• _Work to be completed_: In the records below, find the line with "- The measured" and repeat exactly every line from it through the line with "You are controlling". Pictures stay out.

[Supplied information Boundary: Start]

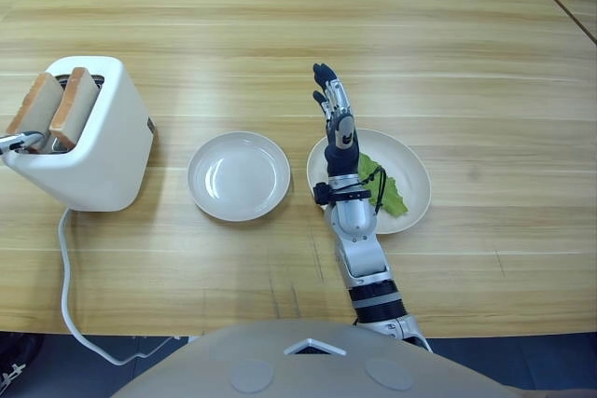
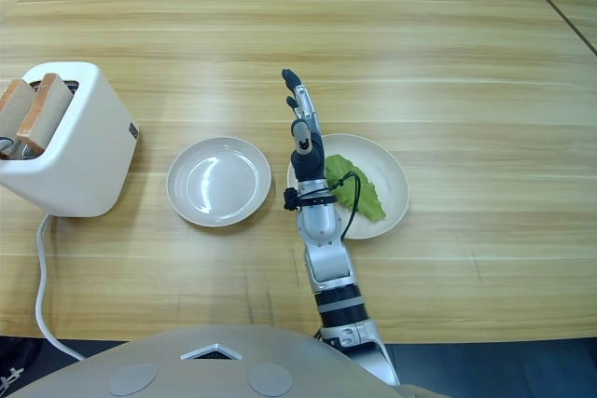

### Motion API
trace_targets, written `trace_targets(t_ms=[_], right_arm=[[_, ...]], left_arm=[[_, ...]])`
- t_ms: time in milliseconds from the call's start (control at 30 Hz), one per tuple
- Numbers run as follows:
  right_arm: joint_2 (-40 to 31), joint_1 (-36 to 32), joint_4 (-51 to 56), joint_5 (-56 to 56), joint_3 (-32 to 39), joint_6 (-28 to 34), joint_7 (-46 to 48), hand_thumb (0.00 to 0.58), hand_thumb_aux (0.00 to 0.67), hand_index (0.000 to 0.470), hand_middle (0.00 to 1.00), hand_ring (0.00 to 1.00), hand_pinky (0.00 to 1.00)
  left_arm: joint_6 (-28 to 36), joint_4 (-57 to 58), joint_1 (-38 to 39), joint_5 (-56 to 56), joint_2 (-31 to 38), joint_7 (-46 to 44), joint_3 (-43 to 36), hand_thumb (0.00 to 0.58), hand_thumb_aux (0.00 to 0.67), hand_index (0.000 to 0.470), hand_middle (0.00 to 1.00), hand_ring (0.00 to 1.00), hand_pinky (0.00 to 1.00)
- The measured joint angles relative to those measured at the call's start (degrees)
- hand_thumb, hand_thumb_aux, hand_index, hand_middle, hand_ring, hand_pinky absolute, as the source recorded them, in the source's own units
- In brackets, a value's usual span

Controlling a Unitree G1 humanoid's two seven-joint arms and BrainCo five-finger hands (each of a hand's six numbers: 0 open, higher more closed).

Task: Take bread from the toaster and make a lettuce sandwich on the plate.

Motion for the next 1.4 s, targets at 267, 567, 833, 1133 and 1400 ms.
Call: trace_targets(t_ms=[267, 567, 833, 1133, 1400], right_arm=[[0.0, 0.0, 0.2, 0.2, 0.1, 0.0, 0.0, 0.0, 0.0, 0.0, 0.0, 0.0, 0.0], [0.0, 0.0, 0.2, 0.7, 0.3, -0.1, 0.0, 0.0, 0.0, 0.0, 0.0, 0.0, 0.0], [-0.1, 0.0, 0.5, 0.6, 0.6, -0.2, -0.2, 0.0, 0.0, 0.0, 0.0, 0.0, 0.0], [-0.1, 0.0, 1.5, 0.2, 0.6, -0.7, -0.5, 0.0, 0.0, 0.0, 0.0, 0.0, 0.0], [-0.1, -0.1, 2.1, 0.1, 0.6, -1.2, -0.7, 0.0, 0.0, 0.0, 0.0, 0.0, 0.0]], left_arm=[[1.8, -1.7, -3.7, -0.5, -2.7, -1.9, -4.4, 0.04, 0.024, 0.017, 0.0, 0.0, 0.0], [-0.1, -3.2, -6.1, -3.1, -4.1, -2.6, -6.5, 0.58, 0.67, 0.47, 0.0, 0.0, 0.0], [-1.8, -3.5, -6.4, -9.1, -7.2, -2.8, -5.8, 0.58, 0.67, 0.47, 0.0, 0.0, 0.0], [-4.5, -8.3, -7.0, -11.3, -12.6, 3.3, -0.4, 0.58, 0.67, 0.47, 0.0, 0.0, 0.0], [-7.0, -12.6, -8.4, -11.5, -15.1, 8.1, 4.6, 0.58, 0.67, 0.47, 0.0, 0.0, 0.0]])
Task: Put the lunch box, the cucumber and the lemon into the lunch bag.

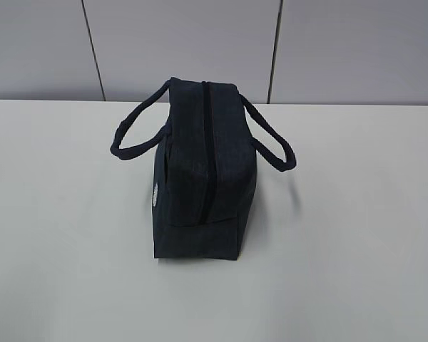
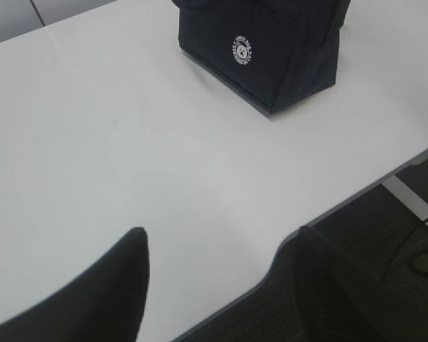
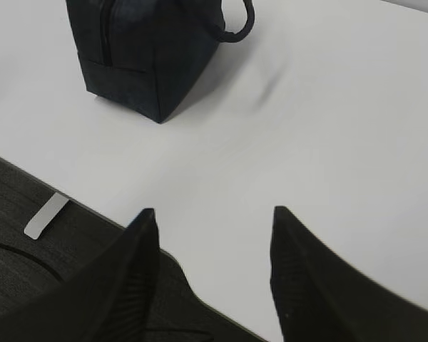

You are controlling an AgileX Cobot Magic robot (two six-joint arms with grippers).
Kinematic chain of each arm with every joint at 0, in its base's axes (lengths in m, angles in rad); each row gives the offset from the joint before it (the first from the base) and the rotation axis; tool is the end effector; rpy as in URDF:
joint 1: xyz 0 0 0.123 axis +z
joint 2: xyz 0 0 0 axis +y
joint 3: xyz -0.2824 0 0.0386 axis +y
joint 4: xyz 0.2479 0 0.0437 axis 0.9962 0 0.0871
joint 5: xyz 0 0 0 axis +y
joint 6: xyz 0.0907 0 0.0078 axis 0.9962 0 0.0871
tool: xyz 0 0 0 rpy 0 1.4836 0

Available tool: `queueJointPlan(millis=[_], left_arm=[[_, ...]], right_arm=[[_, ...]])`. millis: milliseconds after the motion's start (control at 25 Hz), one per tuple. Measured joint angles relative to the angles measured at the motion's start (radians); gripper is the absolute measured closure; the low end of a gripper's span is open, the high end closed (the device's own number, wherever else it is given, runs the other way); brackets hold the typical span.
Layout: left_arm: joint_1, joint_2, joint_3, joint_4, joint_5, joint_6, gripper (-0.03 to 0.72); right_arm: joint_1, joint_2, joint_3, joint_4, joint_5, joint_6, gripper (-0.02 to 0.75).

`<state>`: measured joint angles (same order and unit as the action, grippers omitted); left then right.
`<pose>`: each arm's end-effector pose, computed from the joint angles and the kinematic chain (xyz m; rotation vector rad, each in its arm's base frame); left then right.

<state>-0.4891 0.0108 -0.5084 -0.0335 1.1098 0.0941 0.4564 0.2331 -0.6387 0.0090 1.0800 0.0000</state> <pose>-0.0068 0.0005 0.2757 0.6083 2.0178 -0.2782 0.0180 0.0096 0.3132 -0.4911 2.1145 0.2739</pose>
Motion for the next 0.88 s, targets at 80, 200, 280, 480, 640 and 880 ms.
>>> queueJointPlan(millis=[80,200,280,480,640,880], left_arm=[[0.000,0.000,0.000,0.000,0.000,0.000,0.241],[0.000,0.000,0.000,0.000,0.000,0.000,0.241],[0.000,0.000,0.000,0.000,0.000,0.000,0.241],[0.000,0.000,0.000,0.000,0.000,0.000,0.241],[0.000,0.000,0.000,0.000,0.000,0.000,0.241],[0.000,0.000,0.000,0.000,0.000,0.000,0.241]], right_arm=[[0.000,-0.065,0.026,0.021,0.009,-0.019,0.356],[0.000,-0.145,0.054,0.038,0.013,-0.025,0.356],[0.000,-0.184,0.071,0.044,0.013,-0.028,0.356],[0.000,-0.244,0.108,0.051,0.015,-0.034,0.356],[0.000,-0.248,0.121,0.059,0.012,-0.050,0.356],[0.000,-0.248,0.145,0.072,0.054,-0.087,0.356]])
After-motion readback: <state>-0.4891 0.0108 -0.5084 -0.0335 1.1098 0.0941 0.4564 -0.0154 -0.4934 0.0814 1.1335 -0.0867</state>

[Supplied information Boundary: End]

• _Expected answer_:
- The measured joint angles relative to those measured at the call's start (degrees)
- hand_thumb, hand_thumb_aux, hand_index, hand_middle, hand_ring, hand_pinky absolute, as the source recorded them, in the source's own units
- In brackets, a value's usual span

Controlling a Unitree G1 humanoid's two seven-joint arms and BrainCo five-finger hands (each of a hand's six numbers: 0 open, higher more closed).

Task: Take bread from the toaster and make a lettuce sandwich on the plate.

Motion for the next 1.4 s, targets at 267, 567, 833, 1133 and 1400 ms.
Call: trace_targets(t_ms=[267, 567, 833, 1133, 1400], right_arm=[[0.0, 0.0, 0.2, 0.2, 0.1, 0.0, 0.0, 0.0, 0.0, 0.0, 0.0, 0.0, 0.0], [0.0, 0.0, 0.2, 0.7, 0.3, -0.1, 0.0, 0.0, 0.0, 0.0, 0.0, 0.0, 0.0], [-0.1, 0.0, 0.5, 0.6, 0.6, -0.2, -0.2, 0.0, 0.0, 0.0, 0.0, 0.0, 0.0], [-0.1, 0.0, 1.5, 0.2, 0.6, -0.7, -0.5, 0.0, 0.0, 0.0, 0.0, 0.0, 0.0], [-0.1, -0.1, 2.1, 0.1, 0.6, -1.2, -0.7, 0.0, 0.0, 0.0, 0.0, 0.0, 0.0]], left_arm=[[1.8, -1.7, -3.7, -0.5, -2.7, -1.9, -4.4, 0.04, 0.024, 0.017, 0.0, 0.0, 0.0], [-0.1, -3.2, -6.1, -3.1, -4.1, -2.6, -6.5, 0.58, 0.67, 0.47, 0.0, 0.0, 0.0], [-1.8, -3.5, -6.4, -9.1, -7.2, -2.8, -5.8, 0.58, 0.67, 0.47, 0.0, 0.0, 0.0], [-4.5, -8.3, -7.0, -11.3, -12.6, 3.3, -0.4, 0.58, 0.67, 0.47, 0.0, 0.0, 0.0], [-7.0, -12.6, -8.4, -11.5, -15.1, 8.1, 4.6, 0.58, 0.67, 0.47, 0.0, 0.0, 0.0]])
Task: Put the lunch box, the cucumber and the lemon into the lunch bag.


You are controlling an AgileX Cobot Magic robot (two six-joint arms with grippers).

The output is done.